Aún recuerda con cariño una ropa de vaquero que le obsequiaron los Reyes Magos cuando tenía unos cuatro años de edad.

“En casa se ponía un Belén, eso de árbol de Navidad no existía todavía. Se adornaba con papel de celofán y con algunas semillas, porque éramos pobres. Yo me crie en ese ambiente”, recordó el artífice de la parranda puertorriqueña.

Una de las claves para el éxito de estas canciones, es que don Herminio utiliza los refranes populares de cada época para incluirlos en sus composiciones.

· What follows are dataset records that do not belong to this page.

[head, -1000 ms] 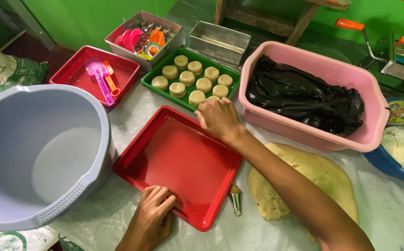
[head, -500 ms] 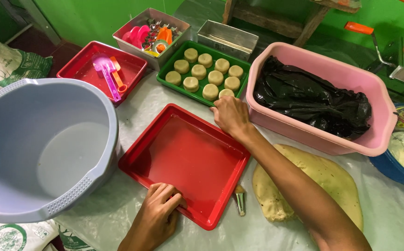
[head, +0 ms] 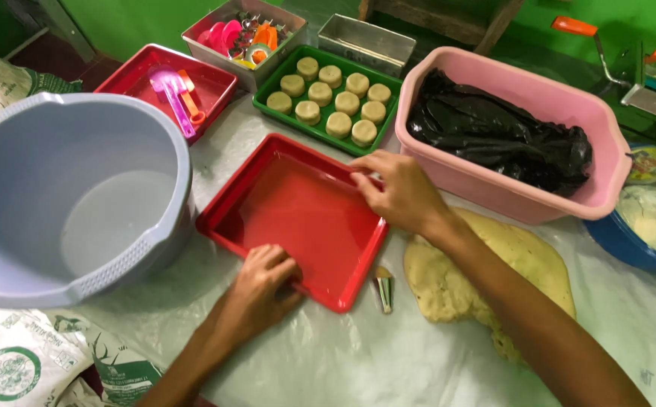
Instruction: Kneading a large lump of dough and rolling small pieces into round balls for pastries.
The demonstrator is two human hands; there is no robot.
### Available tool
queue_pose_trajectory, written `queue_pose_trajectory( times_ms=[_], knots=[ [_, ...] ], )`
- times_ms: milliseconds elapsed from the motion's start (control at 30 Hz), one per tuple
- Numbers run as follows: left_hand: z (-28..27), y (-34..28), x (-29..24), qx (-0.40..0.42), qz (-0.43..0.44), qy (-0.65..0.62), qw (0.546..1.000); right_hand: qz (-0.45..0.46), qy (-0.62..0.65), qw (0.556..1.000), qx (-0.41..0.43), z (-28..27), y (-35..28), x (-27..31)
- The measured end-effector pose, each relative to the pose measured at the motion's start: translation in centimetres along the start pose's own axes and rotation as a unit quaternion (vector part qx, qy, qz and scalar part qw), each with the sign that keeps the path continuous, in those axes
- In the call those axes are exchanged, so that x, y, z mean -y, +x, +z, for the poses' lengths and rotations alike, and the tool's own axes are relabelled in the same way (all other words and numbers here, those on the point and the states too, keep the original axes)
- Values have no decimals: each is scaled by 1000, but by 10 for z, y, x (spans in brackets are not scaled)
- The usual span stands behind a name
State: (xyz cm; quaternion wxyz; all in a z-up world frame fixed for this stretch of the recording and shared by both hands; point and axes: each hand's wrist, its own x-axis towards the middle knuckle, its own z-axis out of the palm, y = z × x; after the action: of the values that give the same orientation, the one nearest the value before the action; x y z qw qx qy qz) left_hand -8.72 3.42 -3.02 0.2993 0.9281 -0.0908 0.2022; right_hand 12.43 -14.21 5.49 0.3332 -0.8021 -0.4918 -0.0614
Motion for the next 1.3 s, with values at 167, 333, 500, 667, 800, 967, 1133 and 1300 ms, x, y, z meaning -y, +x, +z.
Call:
queue_pose_trajectory(
  times_ms=[167,333,500,667,800,967,1133,1300],
  knots=[
    [9,7,29,37,-18,50,998,34,-30,999,14,-43,-61,-14],
    [0,17,33,49,-62,39,996,110,-81,991,14,-82,-121,-18],
    [-18,43,-39,101,22,6,995,208,-113,971,35,-116,-171,-4],
    [38,74,-98,135,77,-85,984,303,-160,939,-2,-119,-222,-48],
    [132,127,-96,92,23,-11,995,397,-159,903,-40,-110,-242,-71],
    [193,170,-97,88,-106,-3,990,450,-102,881,-105,-91,-243,-94],
    [204,194,-88,26,-200,-67,977,499,-2,841,-209,-85,-230,-83],
    [181,193,-96,-19,-216,-208,954,471,-12,822,-320,-85,-232,-90]
  ],
)
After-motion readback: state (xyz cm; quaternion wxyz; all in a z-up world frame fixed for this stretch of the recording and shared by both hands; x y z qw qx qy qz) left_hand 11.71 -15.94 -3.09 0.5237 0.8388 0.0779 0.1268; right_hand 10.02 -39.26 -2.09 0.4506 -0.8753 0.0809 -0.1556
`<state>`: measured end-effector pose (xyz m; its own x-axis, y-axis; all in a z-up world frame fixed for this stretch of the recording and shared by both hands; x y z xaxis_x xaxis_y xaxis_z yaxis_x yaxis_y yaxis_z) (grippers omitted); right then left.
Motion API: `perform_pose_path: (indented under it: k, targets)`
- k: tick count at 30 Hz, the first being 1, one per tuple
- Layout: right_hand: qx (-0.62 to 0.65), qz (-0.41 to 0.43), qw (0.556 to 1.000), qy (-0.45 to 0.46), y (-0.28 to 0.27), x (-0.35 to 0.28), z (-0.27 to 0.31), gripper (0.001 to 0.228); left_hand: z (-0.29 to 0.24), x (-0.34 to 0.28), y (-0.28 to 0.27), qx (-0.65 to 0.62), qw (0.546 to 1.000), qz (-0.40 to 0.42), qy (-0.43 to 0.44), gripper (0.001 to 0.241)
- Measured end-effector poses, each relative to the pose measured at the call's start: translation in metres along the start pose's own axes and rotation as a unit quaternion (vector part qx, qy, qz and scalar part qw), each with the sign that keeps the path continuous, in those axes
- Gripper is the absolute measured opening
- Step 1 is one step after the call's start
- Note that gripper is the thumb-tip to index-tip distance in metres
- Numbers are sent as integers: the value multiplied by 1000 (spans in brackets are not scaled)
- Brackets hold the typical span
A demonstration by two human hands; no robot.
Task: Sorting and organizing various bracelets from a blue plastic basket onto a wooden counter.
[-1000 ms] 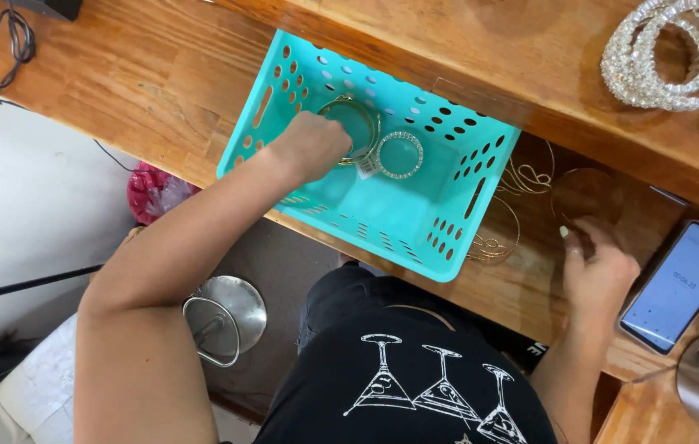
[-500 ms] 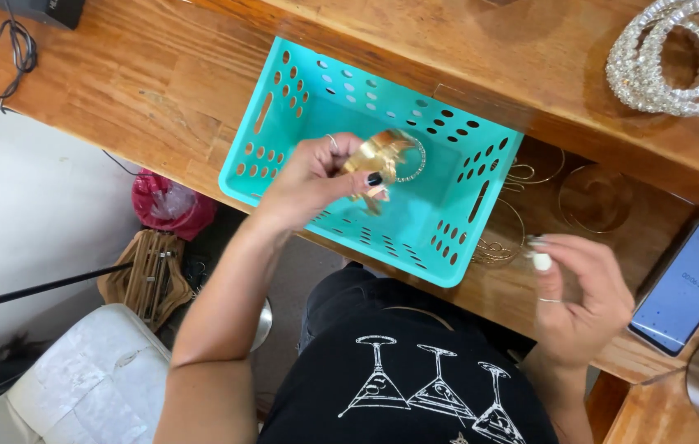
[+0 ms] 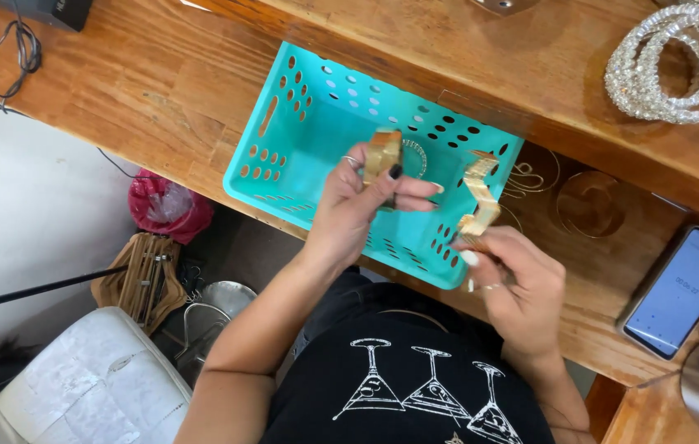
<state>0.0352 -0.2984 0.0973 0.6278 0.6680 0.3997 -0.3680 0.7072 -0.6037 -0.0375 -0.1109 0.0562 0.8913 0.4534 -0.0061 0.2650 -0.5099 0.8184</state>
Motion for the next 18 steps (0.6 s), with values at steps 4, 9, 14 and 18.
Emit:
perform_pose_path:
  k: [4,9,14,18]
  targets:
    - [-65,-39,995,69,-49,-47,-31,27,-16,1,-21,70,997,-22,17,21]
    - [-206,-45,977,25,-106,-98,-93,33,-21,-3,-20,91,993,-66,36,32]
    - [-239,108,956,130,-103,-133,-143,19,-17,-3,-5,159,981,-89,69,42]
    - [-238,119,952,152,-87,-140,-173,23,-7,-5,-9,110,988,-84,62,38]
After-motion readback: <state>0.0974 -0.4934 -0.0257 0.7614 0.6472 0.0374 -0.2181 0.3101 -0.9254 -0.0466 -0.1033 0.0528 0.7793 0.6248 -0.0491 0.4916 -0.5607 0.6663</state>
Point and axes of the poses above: each hand's wrist, its own x-axis towards the middle knuckle, its own y-axis out of the palm, z = x × y, the point moved 2 cm from there along x, towards the middle knuckle, and after that the axes turned 15 degrees about -x, right-handed, at the moved point
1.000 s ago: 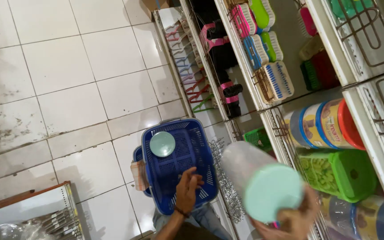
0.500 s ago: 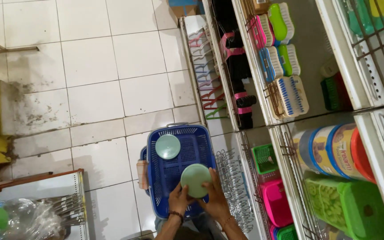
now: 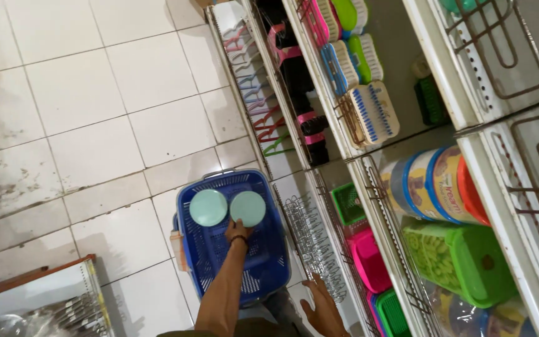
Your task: The person picks plastic storage containers and lids from a retail shelf and places them one at a time into a blue plastic basket on the floor. They occasionally stack containers together in their hands before adding them, gradually filling the basket with the collected containers.
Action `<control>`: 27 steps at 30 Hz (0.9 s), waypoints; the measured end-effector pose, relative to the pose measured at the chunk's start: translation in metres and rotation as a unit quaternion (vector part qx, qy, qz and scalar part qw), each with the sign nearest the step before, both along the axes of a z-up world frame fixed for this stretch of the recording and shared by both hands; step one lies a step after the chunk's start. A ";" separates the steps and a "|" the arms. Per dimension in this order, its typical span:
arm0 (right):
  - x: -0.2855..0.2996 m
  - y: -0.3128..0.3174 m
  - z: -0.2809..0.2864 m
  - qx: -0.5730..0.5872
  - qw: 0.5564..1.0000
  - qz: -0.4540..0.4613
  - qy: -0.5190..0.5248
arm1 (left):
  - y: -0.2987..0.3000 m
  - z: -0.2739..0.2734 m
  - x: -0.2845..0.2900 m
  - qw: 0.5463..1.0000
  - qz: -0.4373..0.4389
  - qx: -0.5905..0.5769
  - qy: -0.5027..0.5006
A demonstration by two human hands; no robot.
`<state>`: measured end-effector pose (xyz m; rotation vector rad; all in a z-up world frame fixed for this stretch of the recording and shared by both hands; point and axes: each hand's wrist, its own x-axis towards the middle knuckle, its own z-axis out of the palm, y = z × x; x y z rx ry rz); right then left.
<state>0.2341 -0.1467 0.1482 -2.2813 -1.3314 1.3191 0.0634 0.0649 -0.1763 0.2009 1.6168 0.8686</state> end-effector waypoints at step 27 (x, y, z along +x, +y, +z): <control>0.010 -0.053 0.256 0.498 0.738 -0.397 -0.224 | -0.031 0.317 0.042 0.873 -0.311 0.346 -0.148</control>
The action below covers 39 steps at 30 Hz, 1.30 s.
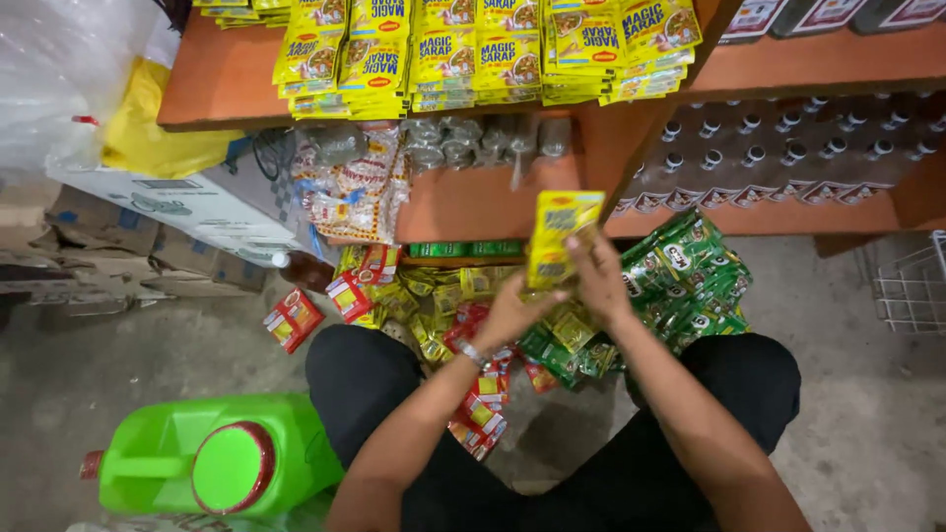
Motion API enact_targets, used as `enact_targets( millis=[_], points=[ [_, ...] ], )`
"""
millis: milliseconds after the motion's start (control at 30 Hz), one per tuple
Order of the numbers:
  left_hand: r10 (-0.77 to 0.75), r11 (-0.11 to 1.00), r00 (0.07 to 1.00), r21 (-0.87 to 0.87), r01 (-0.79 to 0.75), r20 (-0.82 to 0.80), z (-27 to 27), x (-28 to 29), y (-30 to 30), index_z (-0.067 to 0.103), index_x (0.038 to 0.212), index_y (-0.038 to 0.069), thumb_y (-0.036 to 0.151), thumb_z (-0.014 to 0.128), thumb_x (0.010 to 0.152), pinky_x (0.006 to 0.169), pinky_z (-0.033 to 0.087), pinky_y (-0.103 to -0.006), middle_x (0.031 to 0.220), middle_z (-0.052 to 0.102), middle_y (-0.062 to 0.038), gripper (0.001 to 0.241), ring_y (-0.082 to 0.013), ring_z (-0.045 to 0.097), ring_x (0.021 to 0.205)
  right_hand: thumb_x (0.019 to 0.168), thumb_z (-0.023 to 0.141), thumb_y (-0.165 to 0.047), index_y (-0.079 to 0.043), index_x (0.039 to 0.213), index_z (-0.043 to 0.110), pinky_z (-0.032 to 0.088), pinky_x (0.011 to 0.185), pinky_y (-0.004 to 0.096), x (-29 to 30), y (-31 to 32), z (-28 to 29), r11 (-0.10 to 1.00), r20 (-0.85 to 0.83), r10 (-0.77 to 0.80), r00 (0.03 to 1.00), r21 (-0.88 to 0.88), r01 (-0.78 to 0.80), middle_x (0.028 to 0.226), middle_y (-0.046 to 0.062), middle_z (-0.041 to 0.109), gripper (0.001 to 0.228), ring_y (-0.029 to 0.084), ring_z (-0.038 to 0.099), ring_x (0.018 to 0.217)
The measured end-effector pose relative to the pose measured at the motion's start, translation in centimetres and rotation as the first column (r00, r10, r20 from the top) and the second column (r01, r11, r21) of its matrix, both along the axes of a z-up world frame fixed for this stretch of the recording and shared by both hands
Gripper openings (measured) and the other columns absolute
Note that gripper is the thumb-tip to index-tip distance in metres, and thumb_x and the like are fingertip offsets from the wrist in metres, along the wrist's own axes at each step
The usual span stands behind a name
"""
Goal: Sorting and stocking packets of seasoning and drink mixes on a shelf.
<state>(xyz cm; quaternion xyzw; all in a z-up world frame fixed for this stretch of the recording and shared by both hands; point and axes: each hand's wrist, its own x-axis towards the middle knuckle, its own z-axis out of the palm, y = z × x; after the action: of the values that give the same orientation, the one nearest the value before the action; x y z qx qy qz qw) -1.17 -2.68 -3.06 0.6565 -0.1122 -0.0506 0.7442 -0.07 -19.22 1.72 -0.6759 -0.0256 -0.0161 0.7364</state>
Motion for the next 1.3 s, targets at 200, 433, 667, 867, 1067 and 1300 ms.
enact_targets(
  millis=[200, 433, 667, 867, 1067, 1300],
  points=[
    [-0.121, 0.942, 0.992, 0.318, 0.103, 0.037, -9.5, -1.2, 0.0, 0.073, 0.117, 0.002, 0.019, 0.072, 0.094, 0.086, 0.056, -0.0325, 0.105, 0.078, -0.009, 0.028, -0.0143, 0.071, 0.095, 0.111, 0.053, -0.023, -0.008, 0.146, 0.049, 0.049, 0.102, 0.031, 1.1, -1.7, 1.2, 0.96, 0.117, -0.15, 0.982, 0.253, 0.116, 0.129, 0.0, 0.065, 0.038, 0.01, 0.06, 0.114],
    [-0.11, 0.875, 0.993, 0.468, 0.122, -0.053, -11.2, -2.2, 1.0, 0.076, 0.108, 0.003, 0.033, 0.069, 0.094, 0.064, 0.052, -0.0361, 0.078, 0.075, -0.013, 0.034, -0.0141, 0.064, 0.066, 0.112, 0.056, -0.022, -0.007, 0.146, 0.049, 0.05, 0.107, 0.032, 1.7, -4.0, 2.8, 0.901, 0.244, -0.269, 0.932, 0.405, 0.154, 0.133, 0.001, 0.064, 0.038, 0.011, 0.062, 0.119],
    [0.014, 0.912, 0.998, 0.408, -0.04, 0.065, -12.4, -1.1, 2.0, 0.067, 0.09, -0.002, 0.031, 0.065, 0.102, 0.058, 0.048, -0.0371, 0.069, 0.064, -0.012, 0.035, -0.0135, 0.054, 0.065, 0.114, 0.06, -0.024, -0.004, 0.147, 0.049, 0.05, 0.106, 0.03, 1.0, -4.5, 4.4, 0.871, 0.256, -0.262, 0.93, 0.478, 0.114, 0.131, 0.001, 0.064, 0.041, 0.011, 0.061, 0.118],
    [0.262, 0.872, 0.955, 0.458, -0.173, -0.137, -11.3, 1.3, 2.6, 0.064, 0.09, -0.002, 0.031, 0.059, 0.1, 0.053, 0.04, -0.0377, 0.064, 0.057, -0.014, 0.034, -0.0165, 0.051, 0.054, 0.108, 0.058, -0.025, -0.008, 0.138, 0.054, 0.058, 0.088, 0.032, 0.4, -3.9, 3.8, 0.905, 0.035, -0.1, 0.994, 0.419, 0.076, 0.115, 0.001, 0.069, 0.035, 0.011, 0.069, 0.098],
    [0.34, 0.938, 0.936, -0.042, -0.345, -0.095, -12.8, 4.6, 3.4, 0.066, 0.11, 0.0, 0.018, 0.05, 0.104, 0.085, 0.052, -0.0289, 0.103, 0.073, -0.004, 0.025, -0.0107, 0.064, 0.095, 0.105, 0.06, -0.028, -0.007, 0.125, 0.067, 0.055, 0.079, 0.029, -0.2, -2.1, 1.0, 0.998, -0.153, 0.068, 0.986, 0.012, -0.068, 0.108, 0.003, 0.071, 0.03, 0.01, 0.065, 0.09],
    [0.309, 0.876, 0.91, -0.288, -0.386, -0.278, -10.8, 4.5, 2.8, 0.061, 0.135, -0.001, 0.02, 0.049, 0.11, 0.103, 0.046, -0.0297, 0.128, 0.068, -0.004, 0.035, -0.0127, 0.059, 0.116, 0.104, 0.06, -0.027, -0.002, 0.135, 0.06, 0.051, 0.093, 0.028, -0.9, 1.1, 1.7, 0.966, -0.053, 0.192, 0.98, -0.164, -0.199, 0.118, 0.003, 0.068, 0.04, 0.008, 0.06, 0.105]
  ],
)
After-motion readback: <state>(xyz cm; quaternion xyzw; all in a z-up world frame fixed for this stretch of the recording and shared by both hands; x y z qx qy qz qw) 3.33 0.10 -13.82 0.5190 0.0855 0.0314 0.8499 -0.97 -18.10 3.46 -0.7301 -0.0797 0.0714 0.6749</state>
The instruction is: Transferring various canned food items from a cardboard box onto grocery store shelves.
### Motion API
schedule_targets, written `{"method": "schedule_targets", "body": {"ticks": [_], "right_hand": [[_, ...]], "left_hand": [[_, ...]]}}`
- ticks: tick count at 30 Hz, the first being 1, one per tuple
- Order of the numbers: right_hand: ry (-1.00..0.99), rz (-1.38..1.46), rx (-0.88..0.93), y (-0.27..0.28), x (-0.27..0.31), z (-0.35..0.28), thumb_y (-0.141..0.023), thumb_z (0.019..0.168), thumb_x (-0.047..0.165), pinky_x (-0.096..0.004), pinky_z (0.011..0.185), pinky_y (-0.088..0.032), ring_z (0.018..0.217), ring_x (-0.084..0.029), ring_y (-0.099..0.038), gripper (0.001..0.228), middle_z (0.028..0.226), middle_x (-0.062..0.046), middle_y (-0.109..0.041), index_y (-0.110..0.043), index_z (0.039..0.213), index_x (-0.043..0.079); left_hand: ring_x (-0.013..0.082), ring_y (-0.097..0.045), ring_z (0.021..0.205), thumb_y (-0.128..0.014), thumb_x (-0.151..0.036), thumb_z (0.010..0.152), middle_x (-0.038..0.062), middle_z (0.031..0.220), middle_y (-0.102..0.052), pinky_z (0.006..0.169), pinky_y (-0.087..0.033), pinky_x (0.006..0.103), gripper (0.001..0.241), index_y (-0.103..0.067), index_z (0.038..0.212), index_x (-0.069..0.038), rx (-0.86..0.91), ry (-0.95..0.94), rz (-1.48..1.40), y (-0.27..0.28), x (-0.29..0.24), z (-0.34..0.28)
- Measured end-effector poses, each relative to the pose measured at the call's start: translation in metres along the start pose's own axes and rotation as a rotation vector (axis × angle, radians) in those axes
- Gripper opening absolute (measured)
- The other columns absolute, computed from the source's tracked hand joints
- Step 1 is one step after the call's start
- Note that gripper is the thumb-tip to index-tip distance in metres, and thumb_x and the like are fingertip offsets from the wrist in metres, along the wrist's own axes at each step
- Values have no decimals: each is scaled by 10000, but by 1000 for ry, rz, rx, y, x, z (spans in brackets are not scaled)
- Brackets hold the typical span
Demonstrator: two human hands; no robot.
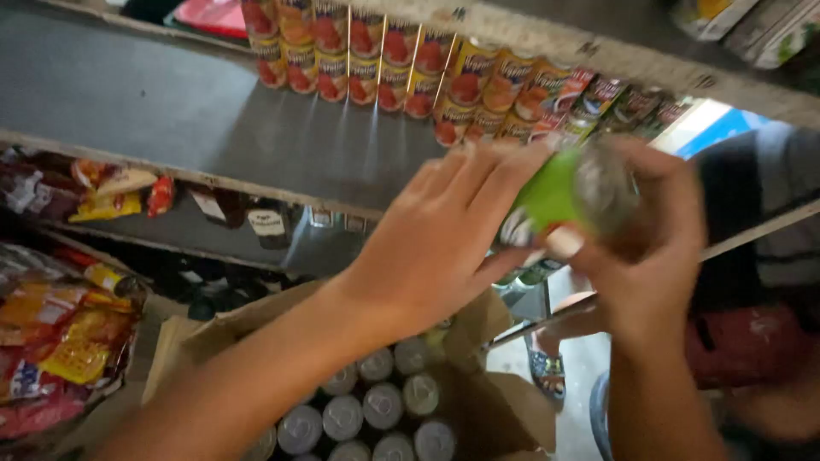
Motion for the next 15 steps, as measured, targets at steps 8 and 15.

“Uno de los ganchos que uso son los refranes y las cosas que están de moda. Pero nunca uso el doble sentido para pegar una canción. Por eso es que mis canciones las cantan de generación en generación”, indicó.

Leyenda anónima

Aunque su música ha calado hondo en la aceptación del pueblo, pocas personas lo reconocen como autor de estas canciones navideñas.

“Hay dos áreas en las que al compositor no se le hace justicia, no solamente a mí, sino a los compositores en general. Y es que uno no sabe la cantidad de discos que se venden, uno lo cree por fe”, señaló.

Otro aspecto, según De Jesús Figueroa, es que las radioemisoras no mencionan el nombre del compositor de las piezas musicales que difunden.

“La gente asocia la canción con el intérprete, y no con el compositor”, manifestó.

Sin embargo, don Herminio cataloga que su mejor composición es su propia familia, compuesta por su esposa Sandra Cortés Jiménez, sus cuatro hijos y tres nietos.

Actualmente promociona la nueva producción discográfica de su grupo titulada De fiesta con Herminio de Jesús, y Soy como el coquí, del que también lanzó un DVD.

Asimismo, en el 2014 se apresta a celebrar en grande cinco décadas en la música, con la publicación del libro Historia de la celebración navideña en Puerto Rico.

Y como padre simbólico de la parranda boricua, este humilde cayeyano residente en Cidra, aconsejó a los puertorriqueños a revestirse de alegría, recordando el verdadero sentido de la Navidad.

“En estas navidades les recuerdo a las personas que lo que estamos celebrando es el nacimiento del hijo de Dios y que como tal, debemos abrir nuestros corazones para entender y captar lo que él nos ha enseñado”, finalizó.